Friday, August 30, 2013

One year post Isaac; Part 3 of 3; Hell is full of dirty water!

Front of house.
It's 5 a.m. on Thursday morning.  We get the boys up and leave our pastor's house quietly.  The twenty miles back to the house is filled with horrifying sights.  Water up to the Airline in places never before seen.  Before getting back to Laplace we witness rescues taking place in the town of Reserve.  Where does this end?  We have to try several streets to get back to ours.  It's 8 a.m. before we see our house with the sun rising over the top of it.  Shock!  I make a decision to send the boys to my Mother in Law's house to eat breakfast.  I'm not sure when they ate last.  In fact I'm not sure if anyone has eaten in the last 24 hours.  I get a flat boat and I ferry my bride to our dream home we built ten years earlier.  Remember that feeling last night?  Well that was nothing compared to my descent into a watery hell I call home.


Breeze Way
The water is past my waist on the driveway.  I pull the boat around to the back door and get Penny out. There are snails in the water as big as my hand.  I put my shoulder into the back door and open it to 14 inches of dirty water.  The white tile shines through the dirty water to reveal "balls" of worms. Thousands and thousands of worms clinging together in balls all over the house.  Is this what it's like to face an Egyptian plague?  We walk through the house trying desperately to save at least one more thing.  We stumble in the bedrooms.  Did you know that carpet floats?  Nothing is untouched by the waters.  Every object sitting on the kitchen counter has an orange ring around it.  To this day, I don't know why.  Dear Lord, how many things did we not think about picking up.  I realize that under our bed is electronic equipment and video tapes. Videos of my boy's first steps and words in this life.  All sitting under 14 inches of sewer water.  My wife is in the fourth bedroom. Her grandmother lived with us in that room.  Penny stumbles on the carpet and hits a tub of her Granny's things and it falls into the water.  The tears roll without stop now.  We are in the middle of hell, 14 inches deep in dirty water, rolling balls of earthworms, and no clue what to do.


Left over worm debris.
We make several trips during the day to retrieve things and let the boys see the house.  There is little we can do.  I just sit on the edge of the boat in total shock.  Day turns to night and we venture back to our pastor's house to get some sleep.  Friday morning comes, my house still has three inches of dirty water in it.  My parent's home has drained.  We stay busy that day ripping wet carpet out of their house.  We have to keep busy, if not the weight of it all will crush our fragile mental state.   Saturday morning comes and the water is barely out of my house.  That's all I need.  We work like animals to remove the carpet, padding and destroyed furniture. The pile in the front yard grows by the hour. Then a thirty pound weight rolls off a work bench on to my 12 year old's foot. Mind you, we are all barefoot in this slop.  Then my 16 year old catches his foot on the wrong side of the carpet tack strip.  Thick pasty blood rolls onto the sewer stained floors.  Is it not bad enough that my dream house, that I designed and built myself is destroyed?  Is it not bad enough that everything I've worked my whole life for is full of sewer water?  Let's add injured teenage boys to my list of nightmares!  This is truly a low point.
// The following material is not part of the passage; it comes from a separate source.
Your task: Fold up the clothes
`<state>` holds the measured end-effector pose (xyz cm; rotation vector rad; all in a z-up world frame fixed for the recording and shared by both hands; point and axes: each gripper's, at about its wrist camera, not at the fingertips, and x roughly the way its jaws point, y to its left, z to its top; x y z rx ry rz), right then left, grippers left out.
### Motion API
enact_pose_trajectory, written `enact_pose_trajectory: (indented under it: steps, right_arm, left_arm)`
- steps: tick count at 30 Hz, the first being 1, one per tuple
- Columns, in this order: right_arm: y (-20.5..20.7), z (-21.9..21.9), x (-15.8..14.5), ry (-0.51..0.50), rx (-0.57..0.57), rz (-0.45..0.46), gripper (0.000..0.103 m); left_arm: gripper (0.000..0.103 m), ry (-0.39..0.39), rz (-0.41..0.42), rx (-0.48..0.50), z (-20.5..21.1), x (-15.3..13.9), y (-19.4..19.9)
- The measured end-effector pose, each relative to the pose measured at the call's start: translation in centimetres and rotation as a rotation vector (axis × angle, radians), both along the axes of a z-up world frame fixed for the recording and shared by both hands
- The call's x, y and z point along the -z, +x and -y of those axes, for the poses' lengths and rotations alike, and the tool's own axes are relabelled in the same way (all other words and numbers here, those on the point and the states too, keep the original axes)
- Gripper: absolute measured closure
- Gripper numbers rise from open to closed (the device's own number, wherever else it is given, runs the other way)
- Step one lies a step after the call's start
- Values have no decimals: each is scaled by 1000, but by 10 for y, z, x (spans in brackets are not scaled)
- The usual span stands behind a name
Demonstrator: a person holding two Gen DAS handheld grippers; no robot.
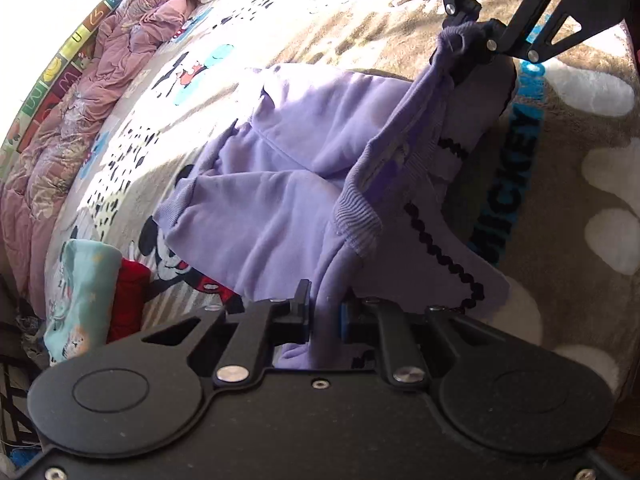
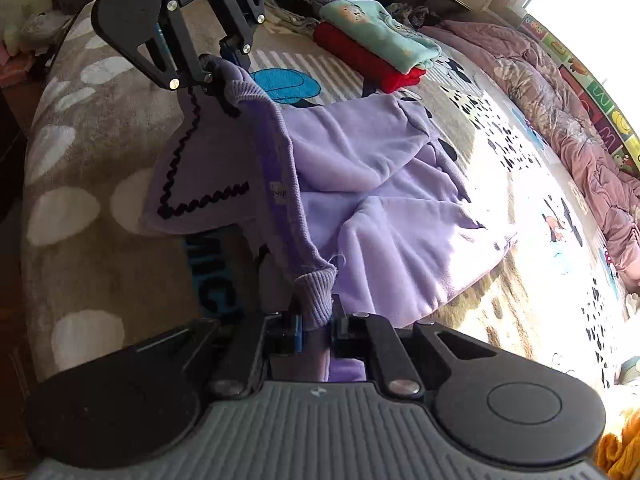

What can you do?  I have two teenage sons.  We can't give up or quit.  It would scar the boys for life.  We must rebuild and show them that all things are possible with hard work.  Despite the harshness and brutality of it all, there is hope just over the horizon.  The cavalry will show up on Labor Day.  It's not who you would expect and definitely not the federal government.  The question is can I keep it together until then?  I'm unsure of everything at the moment.  When Monday finally gets here, my faith in God, faith in humanity, and mental state will be recovered.


2 comments:

  1. Thank you for real time documentry no other writer could produce your real thoughts of this perportioned disaster. I actually felt the what would i do? How about the memories? Your family videos. They are fine after a good drying time?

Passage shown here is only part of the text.